Marian’s quiet voice from my answering machine woke me
from a Saturday afternoon nap, “Marina, Marina, pick up please. Are you there?
It’s about Mattie. She’s had a stroke. You need to get to the hospital.”
I grabbed up the phone and we
talked, but I don’t remember much of what she said, other than I needed to get
there quickly. I wrote the room number on my hand with a green pen, while I ran
to my car. I didn’t even take time to brush my hair or straighten my napped-in
bed. Mama would have been disappointed in me. She did not believe in naps, and
never let us outside with messy hair and wrinkled clothes.
I tried to whisper prayers on the
way to the hospital, “Please don’t let Mattie die before I get there. I need to
see her one more time. I love her.” But mostly I remembered how she used to
tell me, “You have to make people treat you right, Doll Baby. I won’t always be
here to take care of you.”
This was in the mid-90s, so I must have been almost 40 years old, but I
could not imagine life without Mattie. She was my favorite aunt and godmother,
and I used to stay with her often as a child, when Mama was in the hospital
having another baby or back surgery. Mattie was gruff with most people,
especially if they called her Miss Mattie or Aunt Mattie (just Mattie is fine,
she would growl, loudly if she had to tell you twice). She carried a small,
shiny pistol in a Kleenex box under the front seat of her car. But Mattie was
gentle with me. She would take me to What-A-Burger or Morrison’s Cafeteria, and
let me order whatever I wanted, even two desserts. She had a real slot machine
and let me keep all the quarters I won when we played it.
I always wanted to be like Mattie, strong, independent, and seemingly
unbreakable. The only time I ever saw her cry was just after her husband died.

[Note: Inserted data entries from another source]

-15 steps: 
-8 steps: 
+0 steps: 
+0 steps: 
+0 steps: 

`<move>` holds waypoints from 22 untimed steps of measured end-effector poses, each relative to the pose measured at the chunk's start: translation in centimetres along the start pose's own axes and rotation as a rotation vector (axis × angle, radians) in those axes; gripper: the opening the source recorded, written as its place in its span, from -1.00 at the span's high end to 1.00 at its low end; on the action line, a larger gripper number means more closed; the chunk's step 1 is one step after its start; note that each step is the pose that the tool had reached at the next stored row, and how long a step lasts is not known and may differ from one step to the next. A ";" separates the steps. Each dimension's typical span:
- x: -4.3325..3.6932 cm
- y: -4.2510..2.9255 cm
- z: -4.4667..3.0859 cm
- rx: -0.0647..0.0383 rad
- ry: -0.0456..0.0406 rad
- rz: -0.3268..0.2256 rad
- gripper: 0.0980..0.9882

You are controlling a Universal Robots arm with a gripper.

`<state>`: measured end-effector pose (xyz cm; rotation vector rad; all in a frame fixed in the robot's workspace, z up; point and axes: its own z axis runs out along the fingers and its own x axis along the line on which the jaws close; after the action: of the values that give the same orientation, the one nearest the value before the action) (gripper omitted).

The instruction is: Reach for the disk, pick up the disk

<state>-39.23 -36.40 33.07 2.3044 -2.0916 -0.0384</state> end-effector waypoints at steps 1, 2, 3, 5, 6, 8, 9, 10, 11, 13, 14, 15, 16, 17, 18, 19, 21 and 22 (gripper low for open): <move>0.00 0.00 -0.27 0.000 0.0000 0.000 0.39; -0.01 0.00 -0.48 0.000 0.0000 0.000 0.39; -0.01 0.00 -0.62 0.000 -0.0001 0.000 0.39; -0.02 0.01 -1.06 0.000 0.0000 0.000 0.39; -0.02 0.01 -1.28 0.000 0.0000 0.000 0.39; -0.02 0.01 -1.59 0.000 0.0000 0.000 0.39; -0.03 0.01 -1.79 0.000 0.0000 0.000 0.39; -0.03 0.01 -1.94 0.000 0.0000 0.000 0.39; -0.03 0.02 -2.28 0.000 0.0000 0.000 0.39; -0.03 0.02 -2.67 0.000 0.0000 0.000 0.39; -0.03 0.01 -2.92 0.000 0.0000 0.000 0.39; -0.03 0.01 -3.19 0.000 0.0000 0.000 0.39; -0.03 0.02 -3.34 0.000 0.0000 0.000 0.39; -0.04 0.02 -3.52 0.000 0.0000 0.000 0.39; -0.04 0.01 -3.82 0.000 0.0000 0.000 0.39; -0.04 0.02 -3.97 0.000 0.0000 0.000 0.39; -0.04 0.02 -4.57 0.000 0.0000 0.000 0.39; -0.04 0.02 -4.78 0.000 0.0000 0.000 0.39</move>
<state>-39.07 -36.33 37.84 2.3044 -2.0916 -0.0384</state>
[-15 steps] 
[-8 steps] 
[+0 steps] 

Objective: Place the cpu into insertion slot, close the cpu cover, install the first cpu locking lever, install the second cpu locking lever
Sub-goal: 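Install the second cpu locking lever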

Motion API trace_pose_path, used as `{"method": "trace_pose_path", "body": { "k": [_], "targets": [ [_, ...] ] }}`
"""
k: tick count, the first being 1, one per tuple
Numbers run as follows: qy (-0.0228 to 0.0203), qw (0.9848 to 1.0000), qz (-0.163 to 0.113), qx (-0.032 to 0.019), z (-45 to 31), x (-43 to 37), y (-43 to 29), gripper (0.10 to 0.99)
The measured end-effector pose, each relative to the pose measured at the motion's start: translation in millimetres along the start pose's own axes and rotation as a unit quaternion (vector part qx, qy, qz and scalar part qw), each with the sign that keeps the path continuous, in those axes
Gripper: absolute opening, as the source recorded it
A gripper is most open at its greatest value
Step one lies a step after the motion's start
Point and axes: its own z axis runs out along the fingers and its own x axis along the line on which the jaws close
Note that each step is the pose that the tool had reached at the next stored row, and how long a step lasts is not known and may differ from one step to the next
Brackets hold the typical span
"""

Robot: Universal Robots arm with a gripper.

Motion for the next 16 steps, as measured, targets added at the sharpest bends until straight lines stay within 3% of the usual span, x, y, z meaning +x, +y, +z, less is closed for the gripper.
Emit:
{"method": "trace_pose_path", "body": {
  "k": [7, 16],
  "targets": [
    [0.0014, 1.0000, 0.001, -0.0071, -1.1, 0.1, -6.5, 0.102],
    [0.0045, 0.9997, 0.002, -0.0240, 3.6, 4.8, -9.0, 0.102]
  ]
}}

Uncle Bob was gaunt, gentle and soft-spoken, and much older than Mattie, who
was outspoken and large. They made a perfect couple. She always called him,
“Sweetie Pie.”
At the hospital, I mashed the elevator button over and over, willing it
to hurry so I could get to Mattie. The door finally squealed open and there was
Marian, my oldest sister. The one who worries about everyone. I rushed to her, “How is Mattie?
What’s going on? Did you leave her by herself?”
“She’s all right, Marina. Come in here so we can talk.” We moved to an
empty waiting room. Marian looked pretty, in plaid pants and a green sweater.
“It was a mild stroke and she’s already better. But she’s really worried about
something and won’t take her sleeping pills until she sees you. She could have
another stroke.” Marian looked at me as if it were somehow my fault.
“Thanks for explaining it to me.” I kissed her cheek. The elegant scent
of her Happy perfume comforted me.
“I’ll go see what she wants."
Then she looked briefly hurt. “And I didn’t leave her by herself.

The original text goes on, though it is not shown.